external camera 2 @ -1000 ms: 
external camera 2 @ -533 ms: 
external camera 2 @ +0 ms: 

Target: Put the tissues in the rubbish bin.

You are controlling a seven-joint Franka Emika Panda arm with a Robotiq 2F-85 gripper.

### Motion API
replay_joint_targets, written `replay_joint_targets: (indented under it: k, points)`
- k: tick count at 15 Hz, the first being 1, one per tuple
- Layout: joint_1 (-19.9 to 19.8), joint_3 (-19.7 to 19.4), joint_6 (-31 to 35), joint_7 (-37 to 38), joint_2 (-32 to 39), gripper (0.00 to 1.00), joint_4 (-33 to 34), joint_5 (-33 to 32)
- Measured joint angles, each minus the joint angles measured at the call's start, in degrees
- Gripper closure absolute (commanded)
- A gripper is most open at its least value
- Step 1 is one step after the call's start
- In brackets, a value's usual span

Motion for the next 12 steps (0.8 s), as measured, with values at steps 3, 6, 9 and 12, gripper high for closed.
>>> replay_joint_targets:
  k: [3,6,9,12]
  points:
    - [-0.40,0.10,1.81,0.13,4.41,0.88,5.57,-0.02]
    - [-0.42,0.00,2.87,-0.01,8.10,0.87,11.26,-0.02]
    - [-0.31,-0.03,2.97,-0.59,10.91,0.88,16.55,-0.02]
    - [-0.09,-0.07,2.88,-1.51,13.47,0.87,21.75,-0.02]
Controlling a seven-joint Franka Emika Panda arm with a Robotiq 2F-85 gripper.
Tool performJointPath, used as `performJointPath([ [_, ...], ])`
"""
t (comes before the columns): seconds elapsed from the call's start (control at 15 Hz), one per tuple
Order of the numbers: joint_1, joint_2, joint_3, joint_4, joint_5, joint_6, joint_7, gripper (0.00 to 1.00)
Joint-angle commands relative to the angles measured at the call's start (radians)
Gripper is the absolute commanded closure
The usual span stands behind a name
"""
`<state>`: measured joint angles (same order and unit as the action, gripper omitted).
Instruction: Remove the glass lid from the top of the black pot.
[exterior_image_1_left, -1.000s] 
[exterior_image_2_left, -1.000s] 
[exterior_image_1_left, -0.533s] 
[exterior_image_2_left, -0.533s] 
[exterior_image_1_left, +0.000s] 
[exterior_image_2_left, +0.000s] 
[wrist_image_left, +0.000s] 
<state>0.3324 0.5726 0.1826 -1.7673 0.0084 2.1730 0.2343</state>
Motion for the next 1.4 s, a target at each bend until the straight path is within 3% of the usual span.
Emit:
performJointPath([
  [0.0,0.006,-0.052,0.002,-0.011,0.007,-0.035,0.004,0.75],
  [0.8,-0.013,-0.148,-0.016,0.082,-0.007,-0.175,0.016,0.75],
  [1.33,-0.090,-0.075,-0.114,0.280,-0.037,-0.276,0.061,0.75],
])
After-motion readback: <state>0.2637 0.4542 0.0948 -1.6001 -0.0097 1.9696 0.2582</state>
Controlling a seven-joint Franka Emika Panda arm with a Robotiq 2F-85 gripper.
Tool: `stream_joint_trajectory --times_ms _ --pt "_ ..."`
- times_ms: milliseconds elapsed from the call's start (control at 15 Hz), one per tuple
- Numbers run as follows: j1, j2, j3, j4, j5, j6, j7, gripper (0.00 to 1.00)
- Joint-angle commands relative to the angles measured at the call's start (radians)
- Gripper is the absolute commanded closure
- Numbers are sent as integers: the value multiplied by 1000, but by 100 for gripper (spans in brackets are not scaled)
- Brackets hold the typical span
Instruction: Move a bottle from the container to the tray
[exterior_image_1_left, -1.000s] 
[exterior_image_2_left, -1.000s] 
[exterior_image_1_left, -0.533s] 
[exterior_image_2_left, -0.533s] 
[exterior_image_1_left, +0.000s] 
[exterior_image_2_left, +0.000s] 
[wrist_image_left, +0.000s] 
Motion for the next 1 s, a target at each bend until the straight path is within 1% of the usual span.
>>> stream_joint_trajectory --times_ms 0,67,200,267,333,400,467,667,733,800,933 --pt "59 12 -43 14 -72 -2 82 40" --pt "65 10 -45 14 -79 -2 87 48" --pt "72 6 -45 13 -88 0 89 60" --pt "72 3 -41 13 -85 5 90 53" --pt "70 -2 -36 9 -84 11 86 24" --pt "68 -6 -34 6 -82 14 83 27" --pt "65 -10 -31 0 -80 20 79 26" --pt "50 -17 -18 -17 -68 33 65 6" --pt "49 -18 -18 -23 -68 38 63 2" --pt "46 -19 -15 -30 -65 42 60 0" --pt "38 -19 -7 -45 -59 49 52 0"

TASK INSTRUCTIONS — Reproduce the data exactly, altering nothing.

OUTPUT FOR THIS EXERCISE —
external camera 2 @ -1000 ms: 
external camera 2 @ -533 ms: 
external camera 2 @ +0 ms: 

Target: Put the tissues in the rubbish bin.

You are controlling a seven-joint Franka Emika Panda arm with a Robotiq 2F-85 gripper.

### Motion API
replay_joint_targets, written `replay_joint_targets: (indented under it: k, points)`
- k: tick count at 15 Hz, the first being 1, one per tuple
- Layout: joint_1 (-19.9 to 19.8), joint_3 (-19.7 to 19.4), joint_6 (-31 to 35), joint_7 (-37 to 38), joint_2 (-32 to 39), gripper (0.00 to 1.00), joint_4 (-33 to 34), joint_5 (-33 to 32)
- Measured joint angles, each minus the joint angles measured at the call's start, in degrees
- Gripper closure absolute (commanded)
- A gripper is most open at its least value
- Step 1 is one step after the call's start
- In brackets, a value's usual span

Motion for the next 12 steps (0.8 s), as measured, with values at steps 3, 6, 9 and 12, gripper high for closed.
>>> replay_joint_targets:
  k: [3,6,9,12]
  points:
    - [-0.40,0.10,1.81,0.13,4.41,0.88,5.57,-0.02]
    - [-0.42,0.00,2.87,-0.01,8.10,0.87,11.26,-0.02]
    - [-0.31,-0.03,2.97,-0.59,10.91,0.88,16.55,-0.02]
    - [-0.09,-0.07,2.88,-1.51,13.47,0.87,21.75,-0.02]
Controlling a seven-joint Franka Emika Panda arm with a Robotiq 2F-85 gripper.
Tool performJointPath, used as `performJointPath([ [_, ...], ])`
"""
t (comes before the columns): seconds elapsed from the call's start (control at 15 Hz), one per tuple
Order of the numbers: joint_1, joint_2, joint_3, joint_4, joint_5, joint_6, joint_7, gripper (0.00 to 1.00)
Joint-angle commands relative to the angles measured at the call's start (radians)
Gripper is the absolute commanded closure
The usual span stands behind a name
"""
`<state>`: measured joint angles (same order and unit as the action, gripper omitted).
Instruction: Remove the glass lid from the top of the black pot.
[exterior_image_1_left, -1.000s] 
[exterior_image_2_left, -1.000s] 
[exterior_image_1_left, -0.533s] 
[exterior_image_2_left, -0.533s] 
[exterior_image_1_left, +0.000s] 
[exterior_image_2_left, +0.000s] 
[wrist_image_left, +0.000s] 
<state>0.3324 0.5726 0.1826 -1.7673 0.0084 2.1730 0.2343</state>
Motion for the next 1.4 s, a target at each bend until the straight path is within 3% of the usual span.
Emit:
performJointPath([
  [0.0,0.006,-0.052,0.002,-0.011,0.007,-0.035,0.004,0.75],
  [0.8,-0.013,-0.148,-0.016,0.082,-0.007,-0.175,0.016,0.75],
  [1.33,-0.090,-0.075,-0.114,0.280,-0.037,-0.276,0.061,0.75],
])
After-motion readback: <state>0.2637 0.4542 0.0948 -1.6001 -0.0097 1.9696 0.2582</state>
Controlling a seven-joint Franka Emika Panda arm with a Robotiq 2F-85 gripper.
Tool: `stream_joint_trajectory --times_ms _ --pt "_ ..."`
- times_ms: milliseconds elapsed from the call's start (control at 15 Hz), one per tuple
- Numbers run as follows: j1, j2, j3, j4, j5, j6, j7, gripper (0.00 to 1.00)
- Joint-angle commands relative to the angles measured at the call's start (radians)
- Gripper is the absolute commanded closure
- Numbers are sent as integers: the value multiplied by 1000, but by 100 for gripper (spans in brackets are not scaled)
- Brackets hold the typical span
Instruction: Move a bottle from the container to the tray
[exterior_image_1_left, -1.000s] 
[exterior_image_2_left, -1.000s] 
[exterior_image_1_left, -0.533s] 
[exterior_image_2_left, -0.533s] 
[exterior_image_1_left, +0.000s] 
[exterior_image_2_left, +0.000s] 
[wrist_image_left, +0.000s] 
Motion for the next 1 s, a target at each bend until the straight path is within 1% of the usual span.
>>> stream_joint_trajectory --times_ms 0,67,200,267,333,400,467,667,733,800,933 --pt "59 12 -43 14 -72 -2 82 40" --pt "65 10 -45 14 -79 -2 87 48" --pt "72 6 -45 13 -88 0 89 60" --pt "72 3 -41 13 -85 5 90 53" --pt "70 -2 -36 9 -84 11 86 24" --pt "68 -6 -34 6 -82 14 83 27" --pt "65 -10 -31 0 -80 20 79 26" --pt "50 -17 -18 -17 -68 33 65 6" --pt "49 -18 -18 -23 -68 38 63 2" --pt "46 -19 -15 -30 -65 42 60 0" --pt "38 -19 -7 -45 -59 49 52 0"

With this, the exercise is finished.